Mother’s Day was first established back in 1914 and was created to celebrate the under-appreciated services that mom’s did every single day. So it would make sense that Father’s Day would be next right? But the fact of the matter is that Father’s Day wasn’t an actual holiday in the U.S. until 1972. Why the huge gap? And why did men push back on the notion of having their own holiday?
Father’s Day became a national holiday after President Richard Nixon‘s administration passed it. That happened six years after President Lyndon B. Johnson declared the third Sunday of June to be Father’s Day in 1966. And since then it’s been printed on calendars everywhere as a U.S. holiday. But until recently a lot of dads pushed back on the idea calling it too effeminate.

Origins
The very first Father’s Day on record was actually a very solemn occasion. Even before the national holiday that we all know and celebrate today the first Father’s Day happened in 1908. In a West Virginia Church they celebrated fathers both dead and alive. It was after the worst mining accident in history that Grayce Golden Clayton, the daughter of a reverend proposed to honor fathers alive and the ones lost to the mine.
Sonora Smart Dodd grew up in Spokane, Washington and was brought up by her father. She was one of six children and wanted to celebrate her father who took on the responsibility of raising them after their mother died. Dodd is said to have become the mother of the Father’s Day revolution in the United States and celebrated it formally June 19, 1910.

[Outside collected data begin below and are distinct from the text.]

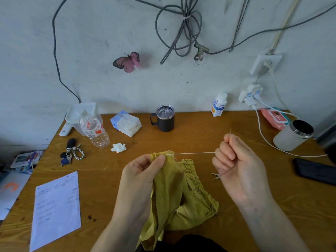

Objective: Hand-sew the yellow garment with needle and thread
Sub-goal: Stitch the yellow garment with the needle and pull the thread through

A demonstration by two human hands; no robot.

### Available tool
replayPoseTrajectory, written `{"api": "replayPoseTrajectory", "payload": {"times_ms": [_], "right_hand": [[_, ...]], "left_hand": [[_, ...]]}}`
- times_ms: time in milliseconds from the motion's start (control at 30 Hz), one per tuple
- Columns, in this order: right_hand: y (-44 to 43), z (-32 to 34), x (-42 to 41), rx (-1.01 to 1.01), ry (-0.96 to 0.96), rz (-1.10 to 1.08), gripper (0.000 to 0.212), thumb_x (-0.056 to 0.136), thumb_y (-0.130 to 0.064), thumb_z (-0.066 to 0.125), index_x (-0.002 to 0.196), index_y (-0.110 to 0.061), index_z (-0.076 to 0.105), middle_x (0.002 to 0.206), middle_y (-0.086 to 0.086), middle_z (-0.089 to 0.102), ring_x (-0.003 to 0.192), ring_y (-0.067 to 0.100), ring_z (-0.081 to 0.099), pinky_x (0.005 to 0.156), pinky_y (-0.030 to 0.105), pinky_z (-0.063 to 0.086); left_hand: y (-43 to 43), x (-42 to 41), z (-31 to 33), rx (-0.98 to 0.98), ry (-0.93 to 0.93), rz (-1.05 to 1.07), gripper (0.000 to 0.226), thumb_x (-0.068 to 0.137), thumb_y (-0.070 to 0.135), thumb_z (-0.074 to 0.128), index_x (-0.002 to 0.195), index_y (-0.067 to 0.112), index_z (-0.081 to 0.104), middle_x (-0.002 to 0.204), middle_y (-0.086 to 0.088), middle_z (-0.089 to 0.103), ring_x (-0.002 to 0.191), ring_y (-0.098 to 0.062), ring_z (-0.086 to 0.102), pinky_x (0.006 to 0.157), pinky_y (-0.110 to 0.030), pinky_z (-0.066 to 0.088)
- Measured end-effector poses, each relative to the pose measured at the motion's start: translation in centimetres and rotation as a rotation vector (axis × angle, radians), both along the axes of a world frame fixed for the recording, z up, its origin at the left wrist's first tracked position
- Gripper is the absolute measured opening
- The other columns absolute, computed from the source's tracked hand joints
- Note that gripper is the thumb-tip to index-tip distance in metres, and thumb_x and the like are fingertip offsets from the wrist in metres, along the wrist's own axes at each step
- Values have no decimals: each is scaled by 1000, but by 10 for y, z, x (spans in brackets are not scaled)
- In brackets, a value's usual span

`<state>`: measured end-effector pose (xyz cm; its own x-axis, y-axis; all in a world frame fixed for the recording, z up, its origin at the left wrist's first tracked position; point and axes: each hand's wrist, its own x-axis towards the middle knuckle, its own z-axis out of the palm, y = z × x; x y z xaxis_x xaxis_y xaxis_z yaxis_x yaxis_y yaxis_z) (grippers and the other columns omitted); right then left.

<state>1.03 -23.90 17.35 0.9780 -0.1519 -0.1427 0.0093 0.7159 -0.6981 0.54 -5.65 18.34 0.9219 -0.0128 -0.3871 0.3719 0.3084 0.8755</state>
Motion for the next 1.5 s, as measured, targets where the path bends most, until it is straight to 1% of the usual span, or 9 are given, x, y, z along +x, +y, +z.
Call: {"api": "replayPoseTrajectory", "payload": {"times_ms": [300,467,600,700,833,1000,1133,1333,1500], "right_hand": [[-24,-10,-1,30,77,-101,12,83,-20,48,77,-13,54,51,-6,39,41,4,34,38,15,33],[-33,-16,-3,26,110,-140,10,81,-21,50,76,-14,55,51,-7,39,42,4,33,38,15,32],[-39,-17,-3,32,125,-175,8,79,-21,52,76,-14,56,52,-7,39,42,4,33,38,15,32],[-44,-18,-3,50,133,-199,11,83,-20,50,76,-14,56,51,-7,39,42,4,33,38,15,33],[-48,-20,-4,73,152,-226,25,94,-19,43,74,-15,57,51,-8,39,41,4,34,38,15,33],[-52,-21,-3,96,179,-255,25,96,-19,42,75,-15,56,51,-8,39,42,4,35,38,15,34],[-57,-21,-3,104,200,-288,25,97,-20,41,76,-16,55,52,-8,40,41,3,35,37,15,34],[-62,-24,-2,108,208,-316,26,97,-20,41,76,-16,55,52,-8,40,42,3,34,38,15,33],[-65,-27,-1,105,220,-330,26,97,-21,41,76,-16,55,52,-8,39,42,3,34,38,15,33]], "left_hand": [[8,6,3,9,38,60,17,69,23,67,72,9,77,78,-15,76,66,-21,74,52,-25,56],[10,8,3,47,17,95,17,83,17,66,72,12,78,77,-13,76,66,-20,74,52,-22,56],[12,9,1,56,10,110,15,81,17,66,74,10,77,78,-14,76,67,-22,74,53,-24,56],[12,10,2,58,2,122,17,81,17,66,70,13,78,75,-12,76,63,-18,74,51,-21,55],[13,10,5,57,9,137,21,82,16,66,65,16,78,70,-8,76,60,-15,73,48,-19,54],[17,11,4,40,-3,137,15,75,19,68,65,14,77,70,-9,75,60,-16,73,49,-21,55],[20,12,3,72,5,145,19,81,18,67,65,17,78,72,-8,76,61,-15,73,49,-20,54],[23,12,4,69,22,164,23,82,17,66,63,17,77,67,-6,75,58,-14,72,47,-20,54],[26,14,2,48,32,136,17,75,19,68,61,16,77,69,-7,75,59,-15,72,49,-21,54]]}}
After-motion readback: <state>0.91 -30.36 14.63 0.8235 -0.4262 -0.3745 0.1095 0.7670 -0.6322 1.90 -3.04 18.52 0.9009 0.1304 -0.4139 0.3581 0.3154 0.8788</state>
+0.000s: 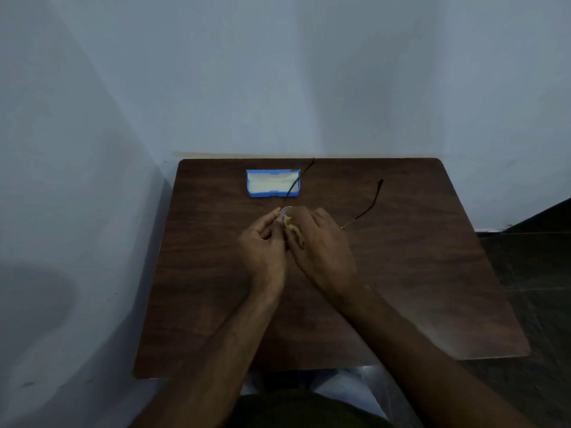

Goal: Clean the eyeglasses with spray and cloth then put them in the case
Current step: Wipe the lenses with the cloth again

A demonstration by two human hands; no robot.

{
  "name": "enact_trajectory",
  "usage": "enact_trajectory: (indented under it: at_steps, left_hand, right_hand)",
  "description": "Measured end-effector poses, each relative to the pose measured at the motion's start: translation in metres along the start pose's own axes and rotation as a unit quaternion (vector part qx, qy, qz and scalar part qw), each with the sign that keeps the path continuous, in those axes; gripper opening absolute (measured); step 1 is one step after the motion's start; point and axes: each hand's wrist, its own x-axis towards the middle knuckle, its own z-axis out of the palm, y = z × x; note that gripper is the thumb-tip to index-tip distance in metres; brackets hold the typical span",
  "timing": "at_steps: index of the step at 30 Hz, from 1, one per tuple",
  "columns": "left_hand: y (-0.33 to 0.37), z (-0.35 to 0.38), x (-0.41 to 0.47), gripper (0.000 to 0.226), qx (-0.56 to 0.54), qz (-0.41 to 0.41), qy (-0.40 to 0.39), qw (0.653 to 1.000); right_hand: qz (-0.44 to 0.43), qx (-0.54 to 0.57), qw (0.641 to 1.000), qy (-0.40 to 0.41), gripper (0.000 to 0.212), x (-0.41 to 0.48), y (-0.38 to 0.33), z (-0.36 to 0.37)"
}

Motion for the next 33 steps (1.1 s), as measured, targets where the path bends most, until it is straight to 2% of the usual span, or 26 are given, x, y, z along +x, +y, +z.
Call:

In 1916 President Wilson honored the day using telegraph signals to unfurl a flag in Spokane. In 1934 President Calvin Coolidge urged state governments to observe Father’s Day.
What was the problem?
Since there are so many origins of this day it’s easy to get caught up in one version or the other. For some it’s a very sad and solemn day. Especially if the father figures in your life have passed. It may be hard for fathers whose fathers have passed on as well. For others who have less money than they would be comfortable with it’s hard to rationalize spending the money on themselves. And some dads who hate the idea of commercialized holidays pushed back hard on it. And some just didn’t like the idea because they thought it was too girly.
Lawrence R. Samuel, the author of American Fatherhood: A Cultural History, explains that “Many American men found the idea of a Father’s Day too effeminate for their liking, and also believed it was a holiday invented solely for commercial purposes.” Which would make sense from a Fatherly perspective. Especially if you didn’t want your family to spend any unnecessary money on you for a holiday you didn’t like in the first place.
Many men continued to deny the day. They hated the idea that their manliness would be domesticated with flowers and gift giving. Often paid for with the money that the father had earned himself. But now as the holiday is entering it’s prime and is now a $16 Billion dollar holiday dads are warming up to the idea. Sure some still don’t like it but for the most part it has become a holiday that is widely celebrated.
And there are plenty of ways that you can celebrate Father’s Day without spending any money at all. So that has helped them get into the idea of it as well. Sometimes it’s not buying them a gift but more showing that you care. And isn’t showing that you care what Father’s Day is all about?